* _Activity_
The required output is the whole listing below, unchanged.
================
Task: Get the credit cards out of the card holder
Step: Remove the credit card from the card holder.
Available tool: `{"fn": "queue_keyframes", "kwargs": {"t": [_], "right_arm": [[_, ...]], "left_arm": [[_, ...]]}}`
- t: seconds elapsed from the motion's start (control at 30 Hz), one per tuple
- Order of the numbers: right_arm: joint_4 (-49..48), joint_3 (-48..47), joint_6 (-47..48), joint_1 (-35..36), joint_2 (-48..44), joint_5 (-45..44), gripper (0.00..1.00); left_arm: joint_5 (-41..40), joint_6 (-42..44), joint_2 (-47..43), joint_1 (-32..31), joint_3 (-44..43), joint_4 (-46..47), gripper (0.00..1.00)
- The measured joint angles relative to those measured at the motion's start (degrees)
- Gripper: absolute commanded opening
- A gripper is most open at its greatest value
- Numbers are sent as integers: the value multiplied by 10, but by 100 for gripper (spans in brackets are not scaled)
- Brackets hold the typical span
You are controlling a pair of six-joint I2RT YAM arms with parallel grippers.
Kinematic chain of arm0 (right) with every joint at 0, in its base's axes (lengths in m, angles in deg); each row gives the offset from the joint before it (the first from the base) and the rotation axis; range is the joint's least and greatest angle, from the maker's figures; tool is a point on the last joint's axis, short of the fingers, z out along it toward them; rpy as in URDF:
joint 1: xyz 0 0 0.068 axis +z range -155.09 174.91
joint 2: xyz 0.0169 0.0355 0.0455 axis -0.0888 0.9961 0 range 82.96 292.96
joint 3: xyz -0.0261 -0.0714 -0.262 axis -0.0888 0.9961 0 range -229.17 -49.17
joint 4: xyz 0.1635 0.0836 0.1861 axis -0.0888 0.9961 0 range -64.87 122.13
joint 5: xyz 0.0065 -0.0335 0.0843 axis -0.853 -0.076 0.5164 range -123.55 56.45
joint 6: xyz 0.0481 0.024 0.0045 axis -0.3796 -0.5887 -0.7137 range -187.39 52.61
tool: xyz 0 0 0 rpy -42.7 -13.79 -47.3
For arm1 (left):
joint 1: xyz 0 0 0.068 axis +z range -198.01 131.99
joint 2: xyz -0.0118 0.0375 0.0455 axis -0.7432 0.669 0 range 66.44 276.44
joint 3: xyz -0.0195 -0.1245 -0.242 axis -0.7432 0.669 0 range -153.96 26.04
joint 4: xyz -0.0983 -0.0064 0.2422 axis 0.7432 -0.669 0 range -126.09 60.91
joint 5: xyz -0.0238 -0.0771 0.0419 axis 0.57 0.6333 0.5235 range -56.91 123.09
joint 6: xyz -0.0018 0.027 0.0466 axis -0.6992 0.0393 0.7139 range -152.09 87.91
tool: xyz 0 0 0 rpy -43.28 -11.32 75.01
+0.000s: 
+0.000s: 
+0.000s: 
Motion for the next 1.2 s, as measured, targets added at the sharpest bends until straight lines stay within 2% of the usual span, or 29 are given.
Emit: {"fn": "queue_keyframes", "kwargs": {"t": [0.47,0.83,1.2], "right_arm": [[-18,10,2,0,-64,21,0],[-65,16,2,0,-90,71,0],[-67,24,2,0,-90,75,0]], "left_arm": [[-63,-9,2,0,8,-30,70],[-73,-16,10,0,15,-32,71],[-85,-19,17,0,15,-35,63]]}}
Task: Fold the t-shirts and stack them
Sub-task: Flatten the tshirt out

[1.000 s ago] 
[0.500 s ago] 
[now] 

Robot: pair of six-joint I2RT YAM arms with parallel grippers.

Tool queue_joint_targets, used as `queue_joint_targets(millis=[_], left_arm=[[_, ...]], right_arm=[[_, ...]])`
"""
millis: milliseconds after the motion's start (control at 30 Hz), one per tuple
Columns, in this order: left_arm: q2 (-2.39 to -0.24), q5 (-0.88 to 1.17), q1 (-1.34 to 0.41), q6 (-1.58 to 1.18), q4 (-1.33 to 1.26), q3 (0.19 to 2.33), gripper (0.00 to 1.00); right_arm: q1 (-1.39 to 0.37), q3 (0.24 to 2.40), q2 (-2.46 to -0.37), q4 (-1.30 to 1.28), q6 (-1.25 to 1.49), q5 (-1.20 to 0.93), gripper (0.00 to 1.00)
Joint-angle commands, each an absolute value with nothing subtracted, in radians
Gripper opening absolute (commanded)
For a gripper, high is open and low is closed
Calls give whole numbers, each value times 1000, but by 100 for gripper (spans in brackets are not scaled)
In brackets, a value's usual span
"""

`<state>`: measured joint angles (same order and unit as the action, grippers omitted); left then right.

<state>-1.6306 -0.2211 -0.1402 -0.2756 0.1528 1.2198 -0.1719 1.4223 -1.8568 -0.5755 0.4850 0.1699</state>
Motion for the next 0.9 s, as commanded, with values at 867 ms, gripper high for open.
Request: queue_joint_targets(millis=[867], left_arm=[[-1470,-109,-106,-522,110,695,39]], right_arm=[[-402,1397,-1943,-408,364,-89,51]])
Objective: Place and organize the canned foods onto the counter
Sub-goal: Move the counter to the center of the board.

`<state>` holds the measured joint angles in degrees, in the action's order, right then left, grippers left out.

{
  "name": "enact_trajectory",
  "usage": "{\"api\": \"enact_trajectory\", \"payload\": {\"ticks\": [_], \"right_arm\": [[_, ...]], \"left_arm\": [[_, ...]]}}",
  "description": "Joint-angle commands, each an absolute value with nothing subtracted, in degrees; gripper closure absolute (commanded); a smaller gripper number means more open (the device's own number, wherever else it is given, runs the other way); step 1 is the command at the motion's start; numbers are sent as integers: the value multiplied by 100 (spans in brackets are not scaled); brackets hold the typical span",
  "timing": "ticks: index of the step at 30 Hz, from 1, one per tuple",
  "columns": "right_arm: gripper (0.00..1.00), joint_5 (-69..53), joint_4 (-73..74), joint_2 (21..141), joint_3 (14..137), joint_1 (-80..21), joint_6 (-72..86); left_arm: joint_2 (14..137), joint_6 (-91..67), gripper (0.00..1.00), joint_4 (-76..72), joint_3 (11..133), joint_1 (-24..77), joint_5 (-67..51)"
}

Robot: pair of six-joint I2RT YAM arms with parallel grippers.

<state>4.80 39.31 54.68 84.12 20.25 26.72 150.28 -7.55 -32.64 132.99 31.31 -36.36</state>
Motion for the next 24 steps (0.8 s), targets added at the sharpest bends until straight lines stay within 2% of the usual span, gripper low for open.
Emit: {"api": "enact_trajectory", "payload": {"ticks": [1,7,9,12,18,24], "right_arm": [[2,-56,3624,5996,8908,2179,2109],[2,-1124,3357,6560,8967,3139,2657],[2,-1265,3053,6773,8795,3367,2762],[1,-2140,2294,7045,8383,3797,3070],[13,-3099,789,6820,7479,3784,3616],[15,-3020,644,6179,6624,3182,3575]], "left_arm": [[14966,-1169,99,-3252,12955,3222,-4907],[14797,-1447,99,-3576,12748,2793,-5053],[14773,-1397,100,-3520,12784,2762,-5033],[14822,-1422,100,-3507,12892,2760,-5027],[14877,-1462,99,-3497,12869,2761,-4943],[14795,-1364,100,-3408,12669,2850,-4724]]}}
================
* _Reply to the exercise_
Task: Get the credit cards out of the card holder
Step: Remove the credit card from the card holder.
Available tool: `{"fn": "queue_keyframes", "kwargs": {"t": [_], "right_arm": [[_, ...]], "left_arm": [[_, ...]]}}`
- t: seconds elapsed from the motion's start (control at 30 Hz), one per tuple
- Order of the numbers: right_arm: joint_4 (-49..48), joint_3 (-48..47), joint_6 (-47..48), joint_1 (-35..36), joint_2 (-48..44), joint_5 (-45..44), gripper (0.00..1.00); left_arm: joint_5 (-41..40), joint_6 (-42..44), joint_2 (-47..43), joint_1 (-32..31), joint_3 (-44..43), joint_4 (-46..47), gripper (0.00..1.00)
- The measured joint angles relative to those measured at the motion's start (degrees)
- Gripper: absolute commanded opening
- A gripper is most open at its greatest value
- Numbers are sent as integers: the value multiplied by 10, but by 100 for gripper (spans in brackets are not scaled)
- Brackets hold the typical span
You are controlling a pair of six-joint I2RT YAM arms with parallel grippers.
Kinematic chain of arm0 (right) with every joint at 0, in its base's axes (lengths in m, angles in deg); each row gives the offset from the joint before it (the first from the base) and the rotation axis; range is the joint's least and greatest angle, from the maker's figures; tool is a point on the last joint's axis, short of the fingers, z out along it toward them; rpy as in URDF:
joint 1: xyz 0 0 0.068 axis +z range -155.09 174.91
joint 2: xyz 0.0169 0.0355 0.0455 axis -0.0888 0.9961 0 range 82.96 292.96
joint 3: xyz -0.0261 -0.0714 -0.262 axis -0.0888 0.9961 0 range -229.17 -49.17
joint 4: xyz 0.1635 0.0836 0.1861 axis -0.0888 0.9961 0 range -64.87 122.13
joint 5: xyz 0.0065 -0.0335 0.0843 axis -0.853 -0.076 0.5164 range -123.55 56.45
joint 6: xyz 0.0481 0.024 0.0045 axis -0.3796 -0.5887 -0.7137 range -187.39 52.61
tool: xyz 0 0 0 rpy -42.7 -13.79 -47.3
For arm1 (left):
joint 1: xyz 0 0 0.068 axis +z range -198.01 131.99
joint 2: xyz -0.0118 0.0375 0.0455 axis -0.7432 0.669 0 range 66.44 276.44
joint 3: xyz -0.0195 -0.1245 -0.242 axis -0.7432 0.669 0 range -153.96 26.04
joint 4: xyz -0.0983 -0.0064 0.2422 axis 0.7432 -0.669 0 range -126.09 60.91
joint 5: xyz -0.0238 -0.0771 0.0419 axis 0.57 0.6333 0.5235 range -56.91 123.09
joint 6: xyz -0.0018 0.027 0.0466 axis -0.6992 0.0393 0.7139 range -152.09 87.91
tool: xyz 0 0 0 rpy -43.28 -11.32 75.01
+0.000s: 
+0.000s: 
+0.000s: 
Motion for the next 1.2 s, as measured, targets added at the sharpest bends until straight lines stay within 2% of the usual span, or 29 are given.
Emit: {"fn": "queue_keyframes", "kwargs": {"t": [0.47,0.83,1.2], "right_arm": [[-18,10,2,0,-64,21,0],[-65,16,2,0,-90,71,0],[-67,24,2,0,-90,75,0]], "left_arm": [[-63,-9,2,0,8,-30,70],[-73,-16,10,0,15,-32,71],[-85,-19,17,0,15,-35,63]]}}
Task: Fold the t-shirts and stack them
Sub-task: Flatten the tshirt out

[1.000 s ago] 
[0.500 s ago] 
[now] 

Robot: pair of six-joint I2RT YAM arms with parallel grippers.

Tool queue_joint_targets, used as `queue_joint_targets(millis=[_], left_arm=[[_, ...]], right_arm=[[_, ...]])`
"""
millis: milliseconds after the motion's start (control at 30 Hz), one per tuple
Columns, in this order: left_arm: q2 (-2.39 to -0.24), q5 (-0.88 to 1.17), q1 (-1.34 to 0.41), q6 (-1.58 to 1.18), q4 (-1.33 to 1.26), q3 (0.19 to 2.33), gripper (0.00 to 1.00); right_arm: q1 (-1.39 to 0.37), q3 (0.24 to 2.40), q2 (-2.46 to -0.37), q4 (-1.30 to 1.28), q6 (-1.25 to 1.49), q5 (-1.20 to 0.93), gripper (0.00 to 1.00)
Joint-angle commands, each an absolute value with nothing subtracted, in radians
Gripper opening absolute (commanded)
For a gripper, high is open and low is closed
Calls give whole numbers, each value times 1000, but by 100 for gripper (spans in brackets are not scaled)
In brackets, a value's usual span
"""

`<state>`: measured joint angles (same order and unit as the action, grippers omitted); left then right.

<state>-1.6306 -0.2211 -0.1402 -0.2756 0.1528 1.2198 -0.1719 1.4223 -1.8568 -0.5755 0.4850 0.1699</state>
Motion for the next 0.9 s, as commanded, with values at 867 ms, gripper high for open.
Request: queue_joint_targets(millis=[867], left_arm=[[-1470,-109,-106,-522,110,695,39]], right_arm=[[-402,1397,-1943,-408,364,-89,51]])
Objective: Place and organize the canned foods onto the counter
Sub-goal: Move the counter to the center of the board.

`<state>` holds the measured joint angles in degrees, in the action's order, right then left, grippers left out.

{
  "name": "enact_trajectory",
  "usage": "{\"api\": \"enact_trajectory\", \"payload\": {\"ticks\": [_], \"right_arm\": [[_, ...]], \"left_arm\": [[_, ...]]}}",
  "description": "Joint-angle commands, each an absolute value with nothing subtracted, in degrees; gripper closure absolute (commanded); a smaller gripper number means more open (the device's own number, wherever else it is given, runs the other way); step 1 is the command at the motion's start; numbers are sent as integers: the value multiplied by 100 (spans in brackets are not scaled); brackets hold the typical span",
  "timing": "ticks: index of the step at 30 Hz, from 1, one per tuple",
  "columns": "right_arm: gripper (0.00..1.00), joint_5 (-69..53), joint_4 (-73..74), joint_2 (21..141), joint_3 (14..137), joint_1 (-80..21), joint_6 (-72..86); left_arm: joint_2 (14..137), joint_6 (-91..67), gripper (0.00..1.00), joint_4 (-76..72), joint_3 (11..133), joint_1 (-24..77), joint_5 (-67..51)"
}

Robot: pair of six-joint I2RT YAM arms with parallel grippers.

<state>4.80 39.31 54.68 84.12 20.25 26.72 150.28 -7.55 -32.64 132.99 31.31 -36.36</state>
Motion for the next 24 steps (0.8 s), targets added at the sharpest bends until straight lines stay within 2% of the usual span, gripper low for open.
Emit: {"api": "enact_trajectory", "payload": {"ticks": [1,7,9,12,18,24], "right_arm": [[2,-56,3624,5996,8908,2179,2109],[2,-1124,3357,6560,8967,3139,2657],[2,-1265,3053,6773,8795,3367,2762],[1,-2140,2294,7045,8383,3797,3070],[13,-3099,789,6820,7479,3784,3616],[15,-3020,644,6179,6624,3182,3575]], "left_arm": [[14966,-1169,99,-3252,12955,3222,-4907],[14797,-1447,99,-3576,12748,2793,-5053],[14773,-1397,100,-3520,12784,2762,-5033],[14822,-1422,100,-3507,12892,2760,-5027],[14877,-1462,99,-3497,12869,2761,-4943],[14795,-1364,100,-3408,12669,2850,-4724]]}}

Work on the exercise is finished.